Вулф вопросительно взглянул на меня. Я успокаивающе кивнул. О многом Вулф не имеет ни малейшего понятия, хотя и читает газеты.
— Разумеется, вы встречались с ним в других местах, а не только здесь, — вновь повернулся Вулф к Филипу. — Бывали ли вы когда-нибудь у него дома?
— Да, сэр. Неоднократно.
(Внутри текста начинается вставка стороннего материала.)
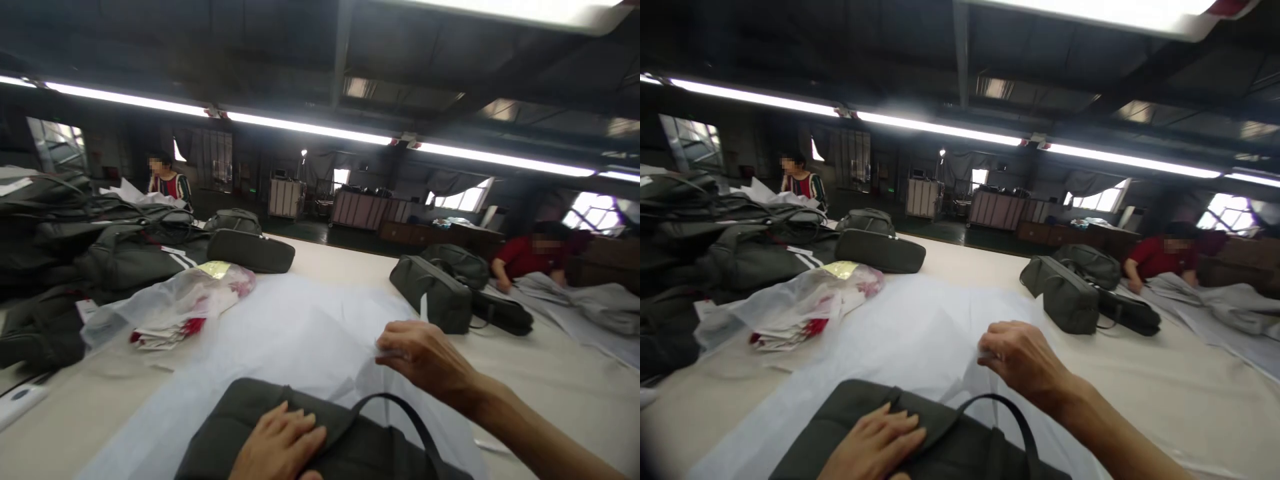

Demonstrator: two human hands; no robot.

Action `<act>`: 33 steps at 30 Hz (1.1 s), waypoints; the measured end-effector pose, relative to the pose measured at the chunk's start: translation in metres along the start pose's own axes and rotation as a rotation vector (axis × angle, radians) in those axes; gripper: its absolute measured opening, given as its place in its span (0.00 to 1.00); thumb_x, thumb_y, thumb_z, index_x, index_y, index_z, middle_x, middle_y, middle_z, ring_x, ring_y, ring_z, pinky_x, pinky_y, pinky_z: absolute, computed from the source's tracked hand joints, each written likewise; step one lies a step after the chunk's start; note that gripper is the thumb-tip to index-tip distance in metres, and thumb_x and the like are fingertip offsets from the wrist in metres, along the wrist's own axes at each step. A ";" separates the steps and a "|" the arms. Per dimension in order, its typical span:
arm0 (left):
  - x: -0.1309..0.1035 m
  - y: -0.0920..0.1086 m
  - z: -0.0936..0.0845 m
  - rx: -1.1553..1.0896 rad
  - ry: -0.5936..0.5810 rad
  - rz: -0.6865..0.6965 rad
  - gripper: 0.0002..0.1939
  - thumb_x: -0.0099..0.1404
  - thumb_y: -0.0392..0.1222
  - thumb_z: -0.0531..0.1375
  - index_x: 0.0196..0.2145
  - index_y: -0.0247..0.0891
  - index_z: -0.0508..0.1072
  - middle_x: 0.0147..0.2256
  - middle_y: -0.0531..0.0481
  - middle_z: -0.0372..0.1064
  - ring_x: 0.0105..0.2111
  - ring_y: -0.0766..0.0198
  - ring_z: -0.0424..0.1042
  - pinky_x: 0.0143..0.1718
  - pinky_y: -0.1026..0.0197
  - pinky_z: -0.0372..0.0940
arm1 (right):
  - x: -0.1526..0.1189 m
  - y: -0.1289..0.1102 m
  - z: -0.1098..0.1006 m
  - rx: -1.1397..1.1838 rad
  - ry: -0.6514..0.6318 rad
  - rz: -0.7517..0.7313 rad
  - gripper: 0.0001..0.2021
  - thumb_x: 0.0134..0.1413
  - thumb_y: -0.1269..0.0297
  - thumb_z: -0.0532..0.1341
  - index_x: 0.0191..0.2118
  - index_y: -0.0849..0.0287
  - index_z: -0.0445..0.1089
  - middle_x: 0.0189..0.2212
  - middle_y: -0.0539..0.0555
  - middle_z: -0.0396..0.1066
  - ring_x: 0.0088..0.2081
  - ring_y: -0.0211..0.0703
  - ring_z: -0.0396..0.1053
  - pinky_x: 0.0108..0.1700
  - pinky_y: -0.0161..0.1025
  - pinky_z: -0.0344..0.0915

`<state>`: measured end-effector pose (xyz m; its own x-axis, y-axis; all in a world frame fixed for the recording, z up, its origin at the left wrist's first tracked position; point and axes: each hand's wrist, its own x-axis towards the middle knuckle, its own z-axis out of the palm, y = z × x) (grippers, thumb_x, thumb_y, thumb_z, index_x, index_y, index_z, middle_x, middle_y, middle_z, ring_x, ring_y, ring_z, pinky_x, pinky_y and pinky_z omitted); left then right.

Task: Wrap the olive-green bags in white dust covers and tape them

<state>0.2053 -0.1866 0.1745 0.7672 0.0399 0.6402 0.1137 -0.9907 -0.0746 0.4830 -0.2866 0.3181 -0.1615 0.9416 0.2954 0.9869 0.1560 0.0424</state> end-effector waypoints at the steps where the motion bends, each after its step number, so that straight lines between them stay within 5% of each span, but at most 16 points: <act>1: 0.005 0.002 -0.009 -0.085 -0.030 -0.081 0.17 0.68 0.53 0.57 0.51 0.47 0.72 0.44 0.57 0.78 0.42 0.64 0.77 0.46 0.65 0.71 | -0.013 -0.020 -0.002 -0.044 0.021 -0.063 0.08 0.58 0.67 0.61 0.27 0.55 0.68 0.27 0.47 0.70 0.29 0.38 0.64 0.33 0.36 0.53; 4: 0.026 -0.008 -0.032 -0.302 -0.103 -0.394 0.17 0.70 0.44 0.56 0.56 0.48 0.67 0.50 0.54 0.74 0.47 0.63 0.75 0.49 0.63 0.70 | -0.045 -0.067 0.008 -0.136 0.099 -0.175 0.11 0.60 0.74 0.57 0.26 0.56 0.64 0.25 0.47 0.68 0.27 0.39 0.61 0.32 0.38 0.51; 6: 0.043 -0.029 -0.033 -0.259 -0.132 -0.466 0.25 0.66 0.35 0.56 0.60 0.47 0.63 0.57 0.49 0.67 0.55 0.59 0.69 0.54 0.57 0.67 | -0.061 -0.087 0.019 -0.156 0.154 -0.178 0.12 0.60 0.76 0.55 0.27 0.56 0.63 0.24 0.47 0.67 0.27 0.39 0.60 0.32 0.38 0.51; 10: 0.072 -0.077 0.003 0.035 -0.278 -0.236 0.38 0.57 0.23 0.56 0.63 0.45 0.58 0.67 0.39 0.47 0.66 0.46 0.47 0.63 0.37 0.50 | -0.082 -0.106 0.032 -0.202 0.233 -0.120 0.12 0.61 0.77 0.53 0.28 0.55 0.63 0.25 0.48 0.67 0.28 0.40 0.62 0.33 0.37 0.53; 15: 0.076 -0.106 0.045 0.043 -0.278 -0.155 0.27 0.63 0.27 0.55 0.58 0.42 0.65 0.65 0.39 0.54 0.66 0.49 0.50 0.64 0.38 0.46 | -0.091 -0.110 0.034 -0.288 0.304 -0.044 0.11 0.58 0.76 0.54 0.29 0.54 0.63 0.25 0.48 0.68 0.28 0.41 0.65 0.32 0.36 0.56; 20: 0.076 -0.116 0.051 0.071 -0.214 -0.159 0.29 0.58 0.31 0.62 0.57 0.39 0.64 0.64 0.37 0.55 0.65 0.46 0.50 0.64 0.38 0.46 | -0.094 -0.100 0.039 -0.271 0.315 0.017 0.11 0.53 0.78 0.54 0.32 0.52 0.65 0.27 0.49 0.70 0.29 0.42 0.69 0.31 0.37 0.62; 23: 0.079 -0.121 0.050 0.080 -0.195 -0.156 0.17 0.59 0.29 0.60 0.47 0.38 0.72 0.56 0.40 0.67 0.62 0.49 0.58 0.63 0.39 0.49 | -0.095 -0.094 0.040 -0.275 0.292 0.048 0.11 0.53 0.78 0.54 0.34 0.52 0.67 0.29 0.50 0.71 0.31 0.43 0.70 0.33 0.36 0.63; 27: 0.077 -0.130 0.034 0.096 -0.124 -0.205 0.14 0.62 0.23 0.50 0.35 0.35 0.73 0.33 0.45 0.75 0.43 0.56 0.73 0.60 0.42 0.53 | -0.094 -0.091 0.027 -0.323 0.276 0.068 0.11 0.56 0.77 0.54 0.33 0.53 0.67 0.28 0.50 0.71 0.30 0.42 0.69 0.33 0.36 0.61; 33: 0.039 -0.138 -0.044 0.099 -0.053 -0.066 0.11 0.69 0.30 0.48 0.39 0.37 0.70 0.33 0.48 0.71 0.35 0.60 0.70 0.44 0.56 0.62 | -0.102 -0.093 0.002 -0.343 0.314 0.114 0.12 0.62 0.74 0.53 0.37 0.55 0.73 0.29 0.52 0.73 0.32 0.41 0.70 0.36 0.35 0.61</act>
<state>0.1916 -0.0541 0.2433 0.7880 0.1139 0.6051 0.2247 -0.9682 -0.1103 0.4076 -0.3967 0.2825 -0.0948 0.8030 0.5885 0.9517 -0.1003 0.2902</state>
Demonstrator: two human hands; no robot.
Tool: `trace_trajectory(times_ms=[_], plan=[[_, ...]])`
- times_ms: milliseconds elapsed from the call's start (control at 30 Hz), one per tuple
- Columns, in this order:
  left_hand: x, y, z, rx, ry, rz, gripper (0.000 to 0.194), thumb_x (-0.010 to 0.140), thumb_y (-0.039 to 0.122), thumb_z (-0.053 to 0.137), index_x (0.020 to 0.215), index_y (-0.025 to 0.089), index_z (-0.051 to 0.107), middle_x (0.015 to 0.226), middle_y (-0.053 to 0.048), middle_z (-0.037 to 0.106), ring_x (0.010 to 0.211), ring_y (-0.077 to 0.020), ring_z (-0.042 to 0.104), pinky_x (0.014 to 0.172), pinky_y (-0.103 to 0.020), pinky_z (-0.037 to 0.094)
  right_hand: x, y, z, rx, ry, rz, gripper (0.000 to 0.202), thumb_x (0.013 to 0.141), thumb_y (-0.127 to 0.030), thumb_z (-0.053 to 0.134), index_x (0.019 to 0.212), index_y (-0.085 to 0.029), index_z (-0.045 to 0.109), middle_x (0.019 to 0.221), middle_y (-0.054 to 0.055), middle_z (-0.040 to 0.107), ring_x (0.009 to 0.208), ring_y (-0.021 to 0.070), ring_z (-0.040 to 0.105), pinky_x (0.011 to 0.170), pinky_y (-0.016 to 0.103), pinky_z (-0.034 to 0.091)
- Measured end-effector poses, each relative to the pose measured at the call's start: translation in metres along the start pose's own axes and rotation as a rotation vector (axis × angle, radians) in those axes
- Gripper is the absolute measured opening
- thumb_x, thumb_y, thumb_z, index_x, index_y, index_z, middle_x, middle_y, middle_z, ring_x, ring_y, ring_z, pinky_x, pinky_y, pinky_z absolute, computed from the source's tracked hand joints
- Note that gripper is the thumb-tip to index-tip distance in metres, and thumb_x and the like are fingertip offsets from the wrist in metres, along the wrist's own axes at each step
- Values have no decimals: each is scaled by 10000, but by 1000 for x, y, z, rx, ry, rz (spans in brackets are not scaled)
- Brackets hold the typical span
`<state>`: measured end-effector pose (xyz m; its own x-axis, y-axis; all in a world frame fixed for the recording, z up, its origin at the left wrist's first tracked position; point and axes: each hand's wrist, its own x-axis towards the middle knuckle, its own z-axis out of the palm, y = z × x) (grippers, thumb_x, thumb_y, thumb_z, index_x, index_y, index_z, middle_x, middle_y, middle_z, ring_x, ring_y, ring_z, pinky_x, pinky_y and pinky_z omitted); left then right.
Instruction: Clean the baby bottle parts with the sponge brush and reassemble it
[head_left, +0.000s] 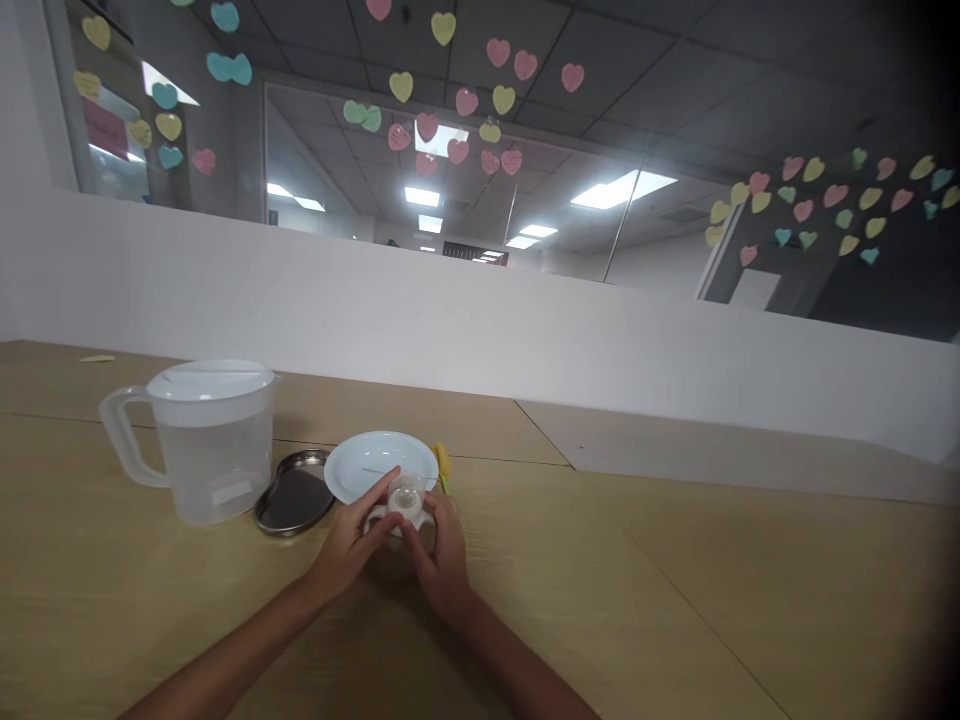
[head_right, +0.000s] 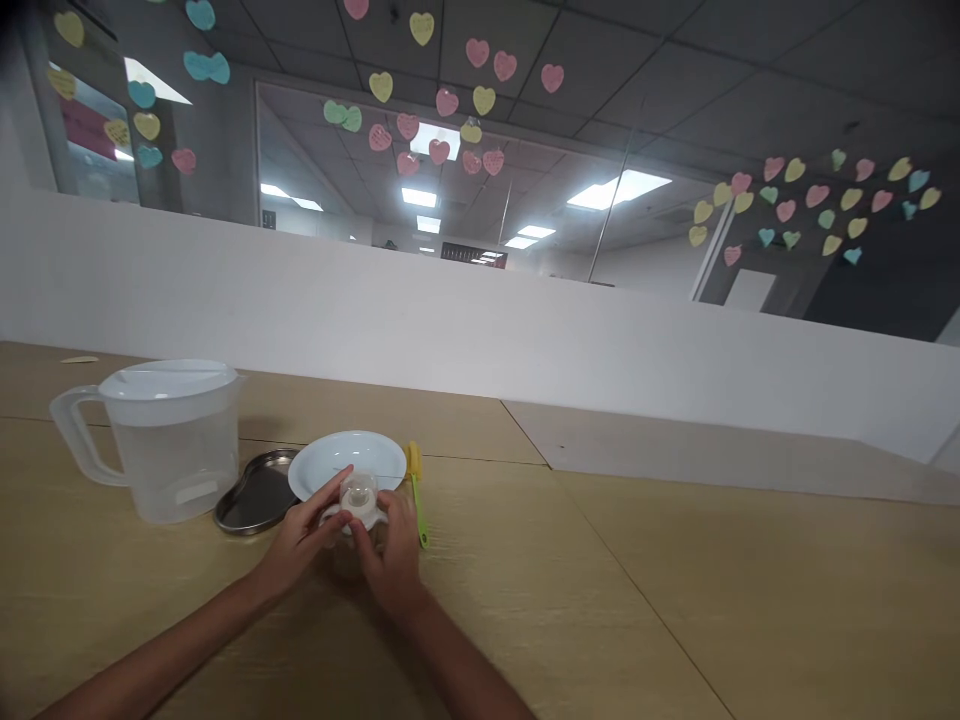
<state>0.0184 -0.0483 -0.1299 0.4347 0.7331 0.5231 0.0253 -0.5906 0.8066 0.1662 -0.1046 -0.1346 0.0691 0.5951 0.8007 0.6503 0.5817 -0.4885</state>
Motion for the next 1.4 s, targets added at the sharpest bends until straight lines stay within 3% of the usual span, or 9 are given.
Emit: trace_trajectory(times_ms=[267,433,533,633,800,900,1000,1133,1400], plan=[[-6,-2,-1,206,-39,96,559,900,407,394,1407,230,239,1411,-82,381,1269,-241,367,1032,-399,295,-3,4,0,-70,16,-54,255,871,-357,503,1068,-198,470,1040,81,541,989,221,508,858,369,411],[-20,-16,-12,434,-58,234,726,880,373,468,1434,234,20,1306,-102,501,1272,-257,351,1037,-477,237,24,-6,-14,-59,14,-93,326,886,-382,427,1139,-177,447,1084,105,535,1019,228,505,863,379,410],[-26,-24,-16,496,-10,265,730,855,367,518,1425,251,77,1206,-88,575,1187,-256,448,1004,-477,295,66,-31,-30,-123,-269,-117,287,851,-413,494,1014,-182,549,999,79,594,933,215,546,819,345,422],[-28,-26,-14,479,27,268,652,840,363,536,1397,252,216,1112,-79,617,1074,-243,532,941,-449,387,104,-60,-44,-246,-615,6,360,824,-473,549,1071,-213,580,991,56,623,858,199,576,742,309,436],[-30,-18,-9,318,-64,191,578,848,356,512,1370,240,293,1141,-91,600,994,-211,579,867,-387,469,123,-76,-49,-453,-941,42,563,666,-338,731,1187,-225,550,1086,76,611,985,257,553,767,315,430],[-29,-14,-7,243,-133,122,598,830,347,537,1367,230,302,1236,-113,542,1060,-223,552,905,-389,454,119,-71,-44,-528,-936,49,469,666,-254,718,1119,-227,600,1001,62,641,911,245,585,711,291,435],[-27,-15,-6,192,-131,99,618,764,321,617,1327,235,376,1322,-100,474,1172,-256,477,974,-397,406,115,-69,-39,-536,-889,49,379,699,-370,695,1039,-212,639,915,69,654,830,241,600,654,285,429],[-25,-18,-4,170,-107,12,627,676,306,690,1259,248,466,1222,-77,561,1075,-285,534,908,-415,441,114,-71,-38,-533,-877,43,423,720,-519,654,993,-196,653,875,79,654,771,230,597,621,280,416],[-22,-25,-4,195,-134,-28,585,682,375,690,1220,228,515,1085,-78,626,962,-279,568,818,-405,467,117,-68,-41,-502,-890,4,472,722,-575,632,986,-184,656,754,52,630,730,206,582,569,247,375]])
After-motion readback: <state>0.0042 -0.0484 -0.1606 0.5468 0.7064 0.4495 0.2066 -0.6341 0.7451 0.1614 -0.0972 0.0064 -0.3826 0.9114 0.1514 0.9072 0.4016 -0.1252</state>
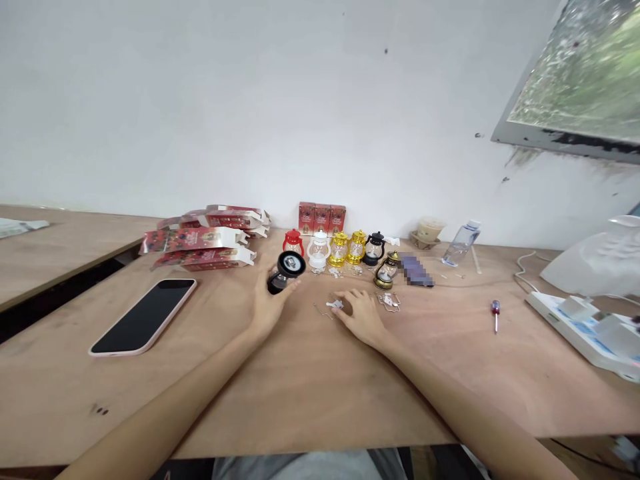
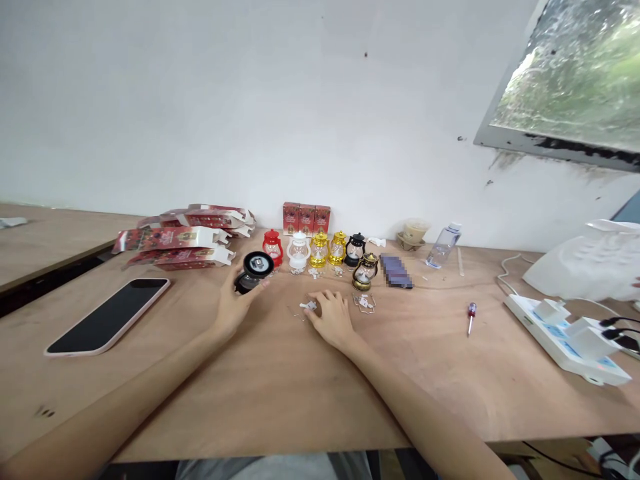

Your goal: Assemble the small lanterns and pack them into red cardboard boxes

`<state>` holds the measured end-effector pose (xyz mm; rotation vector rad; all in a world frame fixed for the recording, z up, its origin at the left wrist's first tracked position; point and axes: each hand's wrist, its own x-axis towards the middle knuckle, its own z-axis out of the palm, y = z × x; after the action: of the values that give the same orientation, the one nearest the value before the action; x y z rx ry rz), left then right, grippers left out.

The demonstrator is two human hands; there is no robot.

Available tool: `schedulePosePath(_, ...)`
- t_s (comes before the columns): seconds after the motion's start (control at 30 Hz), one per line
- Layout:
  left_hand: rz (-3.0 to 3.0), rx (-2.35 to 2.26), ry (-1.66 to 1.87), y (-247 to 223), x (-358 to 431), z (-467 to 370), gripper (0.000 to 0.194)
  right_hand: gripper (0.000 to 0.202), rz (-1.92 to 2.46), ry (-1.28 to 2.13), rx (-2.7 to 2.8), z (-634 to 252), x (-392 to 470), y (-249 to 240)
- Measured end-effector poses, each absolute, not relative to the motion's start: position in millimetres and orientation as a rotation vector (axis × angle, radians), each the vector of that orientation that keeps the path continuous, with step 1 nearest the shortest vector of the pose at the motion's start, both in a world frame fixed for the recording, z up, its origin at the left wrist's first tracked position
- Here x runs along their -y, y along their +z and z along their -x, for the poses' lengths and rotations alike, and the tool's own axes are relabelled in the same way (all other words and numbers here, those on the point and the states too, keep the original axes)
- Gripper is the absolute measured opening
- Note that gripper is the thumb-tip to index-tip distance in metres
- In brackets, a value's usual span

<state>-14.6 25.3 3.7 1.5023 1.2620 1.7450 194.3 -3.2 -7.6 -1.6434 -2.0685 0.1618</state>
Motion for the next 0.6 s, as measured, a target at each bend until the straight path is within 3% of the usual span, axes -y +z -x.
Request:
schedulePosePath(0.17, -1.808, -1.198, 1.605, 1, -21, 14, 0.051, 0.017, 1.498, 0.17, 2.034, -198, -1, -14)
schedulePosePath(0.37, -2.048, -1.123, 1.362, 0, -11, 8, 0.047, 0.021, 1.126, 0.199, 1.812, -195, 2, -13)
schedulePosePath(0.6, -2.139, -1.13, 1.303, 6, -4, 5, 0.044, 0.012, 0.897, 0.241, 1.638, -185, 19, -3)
Он проживал на Западной Пятьдесят четвертой улице.
— С женой?
— Она умерла восемь лет назад. С ним жили дочь и отец. Прежде отец держал в Париже небольшую закусочную, но когда ему исполнилось семьдесят лет, он закусочную продал и переехал к Пьеру. Ему сейчас около восьмидесяти.
Вулф закрыл глаза, затем вновь открыл, взглянул на меня, потом на стену, однако часов там не оказалось. Зажав концы жилетки большим и указательным пальцами обеих рук, он потянул ее вниз. Каждый раз он проделывал подобный трюк совершенно бессознательно, а я никогда не обращал на это его внимание. Для меня же данный жест означал, что настало время приступить к обеду.
— Вопросы? Относительно скачек? — спросил Вулф меня.